Así como los habitantes costaneros deben soportar una temporada anual de huracanes, los colombianos somos víctimas impotentes de cíclicas campañas electorales. Los efectos son similares: arrasan con todo a su paso, dejan edificaciones en ruinas y calles llenas de escombros y basura; damnificados, destechados y muertos.
La sola publicación del calendario electoral provoca una estampida aterradora hacia el Capitolio: los fracasados quieren repetir. Los desempleados buscan asegurar ingresos por cuatro años. Los que no son nada en privado, quieren seguir siéndolo en público, a costa de todos. Quienes no han estudiado, falsifican títulos; los que sí, lo ignoran todo acerca de lo que pretenden legislar. Los delincuentes reconocidos, anhelan acrecer su prontuario. Otros desean imitarlos, para quitarles el botín o repartirlo, por lo menos.
Aquello parece la maratón de roedores de la leyenda medieval alemana. Pero no es en Hamelín del siglo XIII, sino en Colombia del XXI. Los de aquí no siguen a ningún flautista; van por el ponqué del fisco. Y así como en el relato se habla que también salieron niños en pos del músico, en la desbandada nacional hay inocentes: unos sueñan con dar ejemplos de honradez, para contrarrestar las mañas políticas arraigadas. Otros son los mesiánicos, que con solo contestar a lista en plenarias cambiarán el país.
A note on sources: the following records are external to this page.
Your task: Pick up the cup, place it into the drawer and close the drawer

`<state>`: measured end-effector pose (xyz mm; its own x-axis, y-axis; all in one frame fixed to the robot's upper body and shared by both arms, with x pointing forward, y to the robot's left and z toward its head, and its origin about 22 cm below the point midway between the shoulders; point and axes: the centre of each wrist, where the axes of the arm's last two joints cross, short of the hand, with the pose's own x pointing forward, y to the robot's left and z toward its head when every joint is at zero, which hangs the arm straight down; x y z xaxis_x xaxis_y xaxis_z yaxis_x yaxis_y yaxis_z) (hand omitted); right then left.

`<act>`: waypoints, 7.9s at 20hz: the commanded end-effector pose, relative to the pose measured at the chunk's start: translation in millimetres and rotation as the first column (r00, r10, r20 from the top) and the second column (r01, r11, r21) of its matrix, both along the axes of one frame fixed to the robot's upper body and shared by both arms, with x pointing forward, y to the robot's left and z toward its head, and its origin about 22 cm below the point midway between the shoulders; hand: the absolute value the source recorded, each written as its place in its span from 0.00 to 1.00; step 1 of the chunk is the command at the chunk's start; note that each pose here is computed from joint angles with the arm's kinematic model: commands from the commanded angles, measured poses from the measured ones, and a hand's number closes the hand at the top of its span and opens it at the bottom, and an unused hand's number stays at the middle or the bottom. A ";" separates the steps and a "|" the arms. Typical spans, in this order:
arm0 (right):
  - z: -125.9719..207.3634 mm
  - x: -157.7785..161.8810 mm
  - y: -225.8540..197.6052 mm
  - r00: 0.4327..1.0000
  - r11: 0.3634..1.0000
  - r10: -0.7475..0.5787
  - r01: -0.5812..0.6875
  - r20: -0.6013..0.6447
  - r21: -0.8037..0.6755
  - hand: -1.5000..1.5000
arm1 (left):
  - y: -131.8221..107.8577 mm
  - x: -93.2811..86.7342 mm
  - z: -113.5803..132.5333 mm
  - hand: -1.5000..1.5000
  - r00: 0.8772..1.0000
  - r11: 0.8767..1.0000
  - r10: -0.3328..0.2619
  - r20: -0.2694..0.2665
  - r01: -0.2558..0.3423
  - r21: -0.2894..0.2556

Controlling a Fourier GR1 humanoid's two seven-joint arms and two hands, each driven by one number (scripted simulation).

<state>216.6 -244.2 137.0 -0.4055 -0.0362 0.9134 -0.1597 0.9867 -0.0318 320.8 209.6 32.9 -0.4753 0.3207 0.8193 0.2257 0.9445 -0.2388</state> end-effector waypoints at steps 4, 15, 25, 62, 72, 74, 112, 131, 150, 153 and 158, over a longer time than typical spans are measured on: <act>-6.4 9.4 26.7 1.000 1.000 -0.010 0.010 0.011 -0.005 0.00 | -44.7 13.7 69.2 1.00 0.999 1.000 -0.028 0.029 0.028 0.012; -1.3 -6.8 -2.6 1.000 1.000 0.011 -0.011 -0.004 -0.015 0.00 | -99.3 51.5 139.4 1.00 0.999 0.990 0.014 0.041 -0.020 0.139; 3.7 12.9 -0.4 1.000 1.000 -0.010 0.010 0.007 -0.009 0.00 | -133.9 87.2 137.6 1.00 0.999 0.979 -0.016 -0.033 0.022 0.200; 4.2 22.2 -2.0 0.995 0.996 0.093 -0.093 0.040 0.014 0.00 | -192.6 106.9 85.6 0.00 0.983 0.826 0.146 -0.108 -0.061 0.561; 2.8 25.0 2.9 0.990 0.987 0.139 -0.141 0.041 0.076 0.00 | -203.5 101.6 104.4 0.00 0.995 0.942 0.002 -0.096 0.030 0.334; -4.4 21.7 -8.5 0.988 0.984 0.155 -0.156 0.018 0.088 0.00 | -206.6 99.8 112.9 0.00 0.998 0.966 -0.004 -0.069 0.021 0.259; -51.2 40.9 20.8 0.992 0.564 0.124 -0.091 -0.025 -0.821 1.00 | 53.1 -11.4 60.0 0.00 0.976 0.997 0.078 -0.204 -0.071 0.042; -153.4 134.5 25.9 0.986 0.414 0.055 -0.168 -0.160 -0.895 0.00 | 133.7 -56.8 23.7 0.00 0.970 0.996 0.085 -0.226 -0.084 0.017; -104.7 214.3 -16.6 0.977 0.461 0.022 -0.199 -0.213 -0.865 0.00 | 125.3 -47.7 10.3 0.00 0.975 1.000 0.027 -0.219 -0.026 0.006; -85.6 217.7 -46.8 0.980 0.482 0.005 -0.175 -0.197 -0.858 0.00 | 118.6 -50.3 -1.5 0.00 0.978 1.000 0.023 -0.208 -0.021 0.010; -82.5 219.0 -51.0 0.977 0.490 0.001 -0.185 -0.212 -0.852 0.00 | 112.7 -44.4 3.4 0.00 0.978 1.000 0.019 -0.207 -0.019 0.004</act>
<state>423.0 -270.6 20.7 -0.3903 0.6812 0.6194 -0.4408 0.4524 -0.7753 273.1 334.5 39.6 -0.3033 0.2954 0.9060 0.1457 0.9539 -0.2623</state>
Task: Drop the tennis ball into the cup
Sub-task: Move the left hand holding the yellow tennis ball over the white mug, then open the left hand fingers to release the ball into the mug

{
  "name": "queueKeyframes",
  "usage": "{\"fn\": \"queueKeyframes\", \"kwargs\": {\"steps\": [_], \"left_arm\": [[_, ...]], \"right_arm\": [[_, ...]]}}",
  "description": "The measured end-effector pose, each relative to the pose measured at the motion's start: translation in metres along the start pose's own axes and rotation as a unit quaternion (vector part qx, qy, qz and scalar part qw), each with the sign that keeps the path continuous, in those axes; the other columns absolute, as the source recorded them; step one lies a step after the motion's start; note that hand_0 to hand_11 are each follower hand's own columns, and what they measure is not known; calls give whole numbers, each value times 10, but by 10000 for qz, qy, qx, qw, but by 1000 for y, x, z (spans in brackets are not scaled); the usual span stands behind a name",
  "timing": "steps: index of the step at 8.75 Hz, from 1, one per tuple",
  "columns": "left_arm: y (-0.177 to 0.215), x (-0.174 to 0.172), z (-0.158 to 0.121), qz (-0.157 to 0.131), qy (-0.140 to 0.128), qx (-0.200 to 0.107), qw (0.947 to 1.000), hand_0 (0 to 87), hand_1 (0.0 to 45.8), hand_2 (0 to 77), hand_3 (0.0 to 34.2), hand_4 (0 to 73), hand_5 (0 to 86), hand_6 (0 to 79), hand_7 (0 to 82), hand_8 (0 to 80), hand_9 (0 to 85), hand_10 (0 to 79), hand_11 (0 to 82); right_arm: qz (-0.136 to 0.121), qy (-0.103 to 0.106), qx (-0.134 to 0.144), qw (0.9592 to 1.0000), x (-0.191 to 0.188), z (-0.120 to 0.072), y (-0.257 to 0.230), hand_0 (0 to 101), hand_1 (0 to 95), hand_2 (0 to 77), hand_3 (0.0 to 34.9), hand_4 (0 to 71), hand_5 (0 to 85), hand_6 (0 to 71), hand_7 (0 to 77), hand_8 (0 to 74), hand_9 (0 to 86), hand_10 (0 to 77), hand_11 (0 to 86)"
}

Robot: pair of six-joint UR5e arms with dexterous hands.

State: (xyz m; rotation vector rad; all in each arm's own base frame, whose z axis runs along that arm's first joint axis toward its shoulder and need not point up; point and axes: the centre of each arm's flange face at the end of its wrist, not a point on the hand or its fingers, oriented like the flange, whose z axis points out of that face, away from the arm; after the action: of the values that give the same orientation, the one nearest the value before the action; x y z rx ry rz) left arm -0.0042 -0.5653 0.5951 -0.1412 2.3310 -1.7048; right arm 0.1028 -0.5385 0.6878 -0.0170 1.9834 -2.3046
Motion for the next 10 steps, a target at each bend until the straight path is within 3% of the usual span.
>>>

Hay muchos conocidos, por haberse perpetuado en el Congreso y por sus habilidades para meter la mano en la res pública. Algunos, conscientes de su impopularidad, prefieren hacerse los retirados, para “dar a conocer caras nuevas”. Nadie las conoce, no se sabe qué hacen, ni de dónde salieron, si son tan trapaceros como sus jefes, o peores, pero se presentan como la restauración política.
Algunos de estos NN tienen la desfachatez de hacerse los muy populares y no se dignan poner sus nombres en la publicidad con que empegotan calles. Otros no usan el apellido, por sentirse figuras públicas. Quizás sus familiares les prohibieron usarlos, por dignidad. Su compromiso primordial será llevar todos los caprichos de sus patrones e impulsar sus particulares proyectos.
Las estrategias para ganar son variadas, facilistas, antiéticas o ilegales: compra de votos pagados con fondos públicos; o sea, por los propios supuestos beneficiarios. Desprestigiar a los rivales, para exhibir falsas moralidades y ocultar la propia podredumbre. Amenazar con catástrofes nacionales si salen derrotados. Intimidar con pérdidas de derechos y beneficios. Acabar con la corrupción… de los demás, en fin. Para desenmascararlos, basta con leer entre líneas los lemas de las campañas, reveladoras de arteras intenciones.
Así pues, el 13 de marzo tendremos un Congreso con una mayoría de bandidos y dos minorías: la de los bienintencionados y la de los ilusos. Se emparejarán por lo bajo, incapaces de cumplir con la misión para la cual se hicieron elegir, desentendidos de los electores. Pese a lo cual, proclamarán la renovación del Congreso.
Los buenos tendrán que firmar pactos con el diablo, para medio hacer algo, así sea para ellos mismos. Al final de la legislatura habrán desaparecido completamente o estarán al servicio de los corruptos tradicionales. Y los ilusos siempre serán ilusos; así los necesitan los gamonales para usarlos en su beneficio, haciéndoles creer que adelantan gran labor patriótica.
Está en manos de los electores poner coto a tan vulgar festín. Sobran motivos para votar en blanco y sacar de circulación a esa cáfila de malhechores de vieja data, de oportunistas de nuevo cuño y de falsos salvadores, convencidos todos de ser dueños del país, cuya verdadera aspiración es enriquecerse y enriquecer a los suyos con el dinero de todos. Se debe escoger entre elegir mal o castigar bien.